The Tasmanian government has released its master plan for the 10-hectare Macquarie Point site, setting up a major shake-up of the planning rules that have governed the site for nearly three decades.
The master plan replaces an earlier ‘Macquarie Point Reset Master Plan’ and lays out a strategic framework for transforming the former industrial site on the edge of the CBD.
It divides the precinct into four zones: a multi-purpose stadium, an eastern commercial precinct, an Aboriginal culturally informed zone and a residential foreshore development at Regatta Point.
The release follows the federal government’s formal acceptance of the master plan and a separate housing plan in March, locking in Canberra’s $240 million contribution.
The plan will support an amendment carving the Mac Point site out of the Sullivans Cove Planning Scheme, which has shaped Hobart’s waterfront character since 1997 and replacing it with bespoke Macquarie Point controls in the Hobart Local Provisions Schedules.

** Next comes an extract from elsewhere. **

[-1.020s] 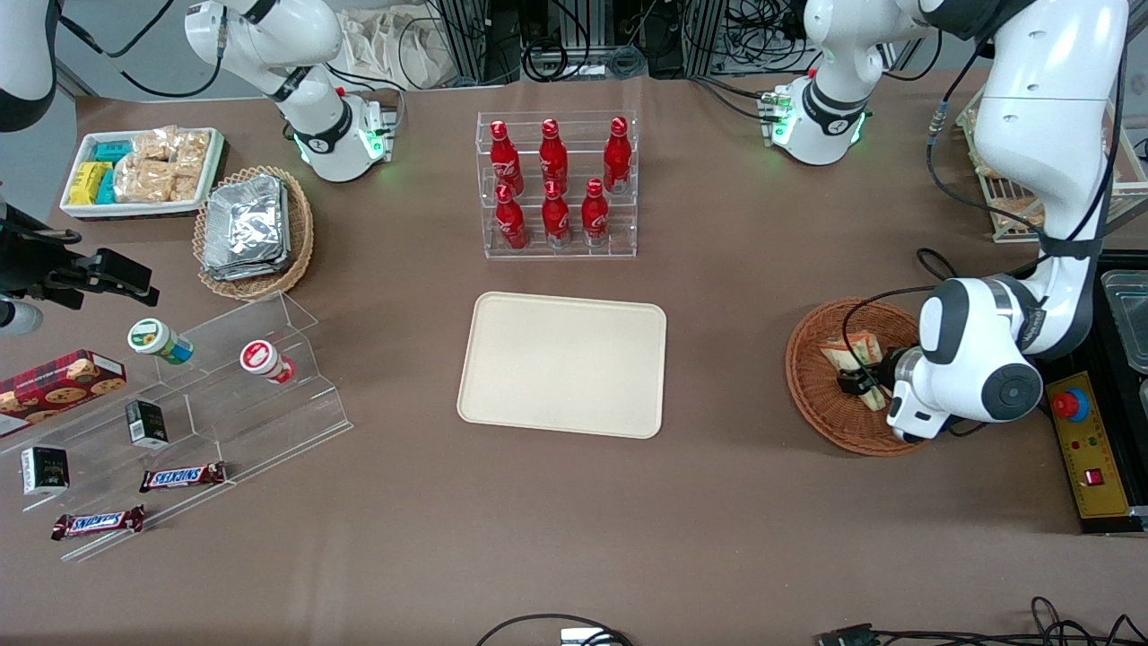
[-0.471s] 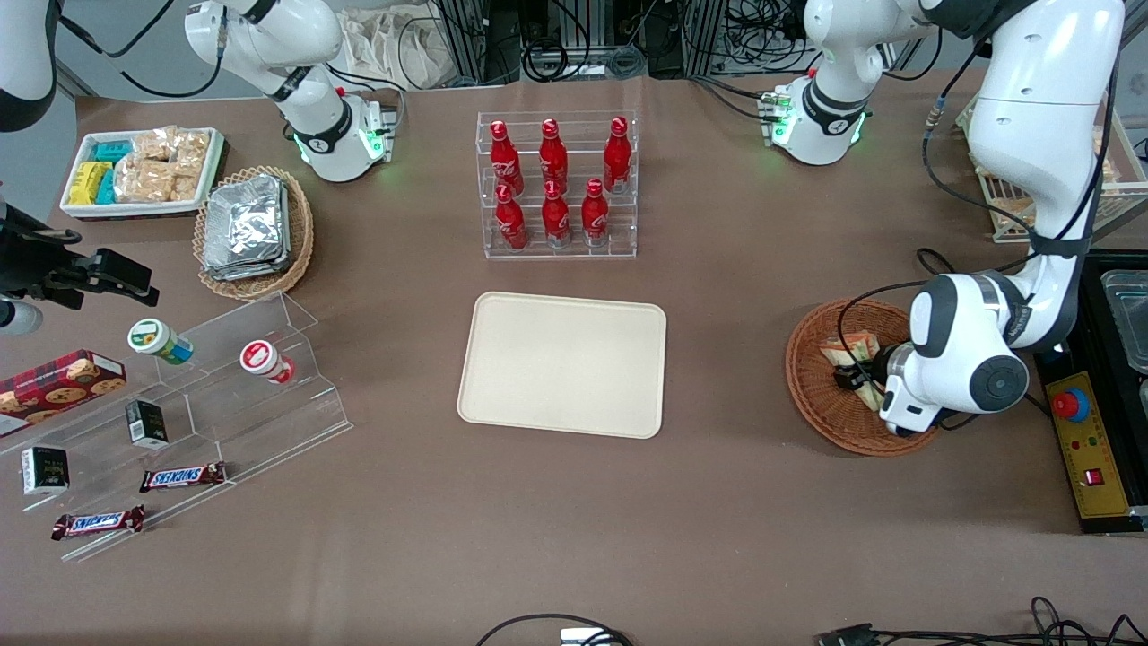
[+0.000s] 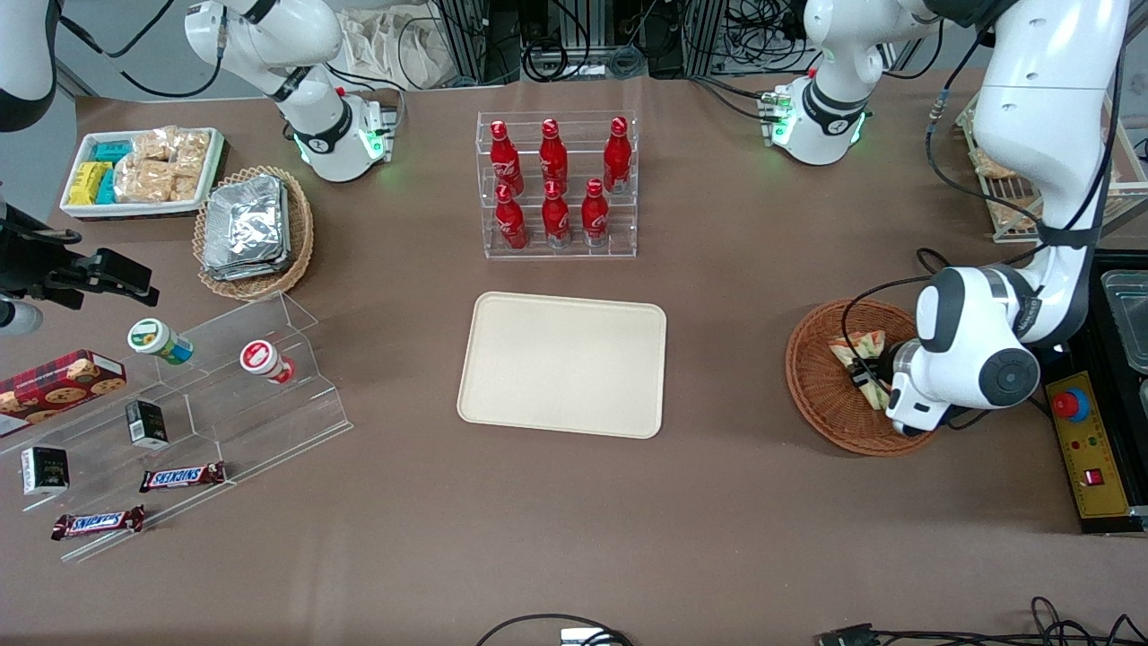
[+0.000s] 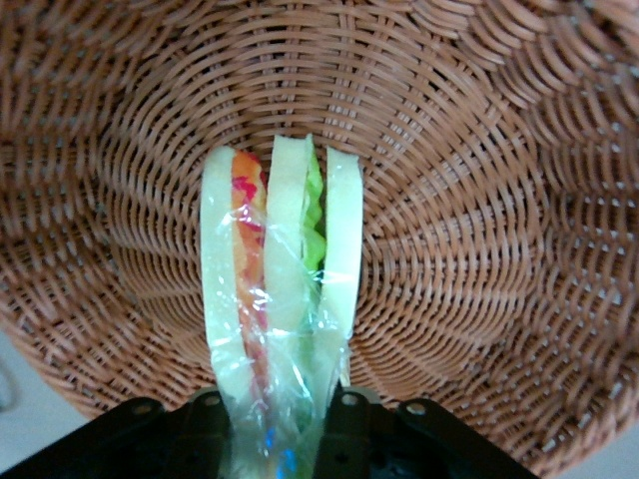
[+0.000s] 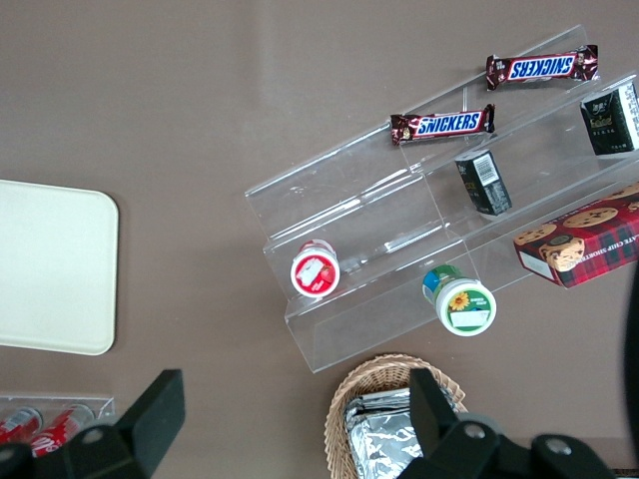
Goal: Place sandwich from basket to tray
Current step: 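Lift the sandwich and carry it with the left gripper to the tray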
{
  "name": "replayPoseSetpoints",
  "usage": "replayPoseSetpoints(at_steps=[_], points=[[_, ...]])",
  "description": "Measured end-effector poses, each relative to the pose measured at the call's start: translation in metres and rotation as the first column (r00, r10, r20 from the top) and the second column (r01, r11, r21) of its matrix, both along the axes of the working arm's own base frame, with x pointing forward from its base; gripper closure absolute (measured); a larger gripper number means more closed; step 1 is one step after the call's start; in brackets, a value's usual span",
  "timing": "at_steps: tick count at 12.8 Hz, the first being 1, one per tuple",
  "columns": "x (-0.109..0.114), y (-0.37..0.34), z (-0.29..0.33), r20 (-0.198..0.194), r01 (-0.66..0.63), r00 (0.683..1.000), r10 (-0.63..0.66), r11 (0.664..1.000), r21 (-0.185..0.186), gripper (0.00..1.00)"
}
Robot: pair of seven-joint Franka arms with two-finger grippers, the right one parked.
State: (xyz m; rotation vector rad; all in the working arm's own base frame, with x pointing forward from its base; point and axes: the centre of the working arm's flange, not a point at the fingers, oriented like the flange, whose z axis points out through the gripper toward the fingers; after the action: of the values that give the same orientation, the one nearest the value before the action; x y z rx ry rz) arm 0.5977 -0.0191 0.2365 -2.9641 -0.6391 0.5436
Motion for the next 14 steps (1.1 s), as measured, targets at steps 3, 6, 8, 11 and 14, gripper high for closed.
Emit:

The Hobart City Council will act as the planning authority for the amendment, which will go to public consultation.
Macquarie Point Urban Renewal Minister Eric Abetz said the precinct would benefit the entire state.
“This holistic master plan brings together jobs, housing, construction, residential and retail offerings and everything in between,” Abetz said.
“It demonstrates how each component will work together, how it will provide employment for Tasmanians and how this industrial wasteland will be transformed.”
The master plan estimates the precinct could support up to 1,800 jobs and 27,000 square metres of commercial floor space at full build-out.

The residential foreshore zone has capacity for roughly 100 dwellings, with a portion earmarked for affordable and essential worker housing.
A consistent 24-metre building height limit applies across the site and the historic Goods Shed will be relocated and adaptively reused as a public and cultural space.
Delivery will be staged across three overlapping phases, the master plan states.
The first stage covers the stadium, an underground car park and a new northern access road with an event bus plaza.

The second stage delivers the Aboriginal culturally informed zone and the foreshore housing, while the third stage completes the eastern commercial precinct and remaining transport infrastructure.
The stadium alone now carries a price tag of $1.13 billion, up from $715 million when the project was first announced in 2022.
The total cost of the broader precinct – including the housing, commercial and cultural zones in stages two and three – has not been publicly disclosed.
Construction is not expected to finish until late 2030, with matches unlikely before the 2031 AFL season.

The planning scheme submission is expected in the second half of the year.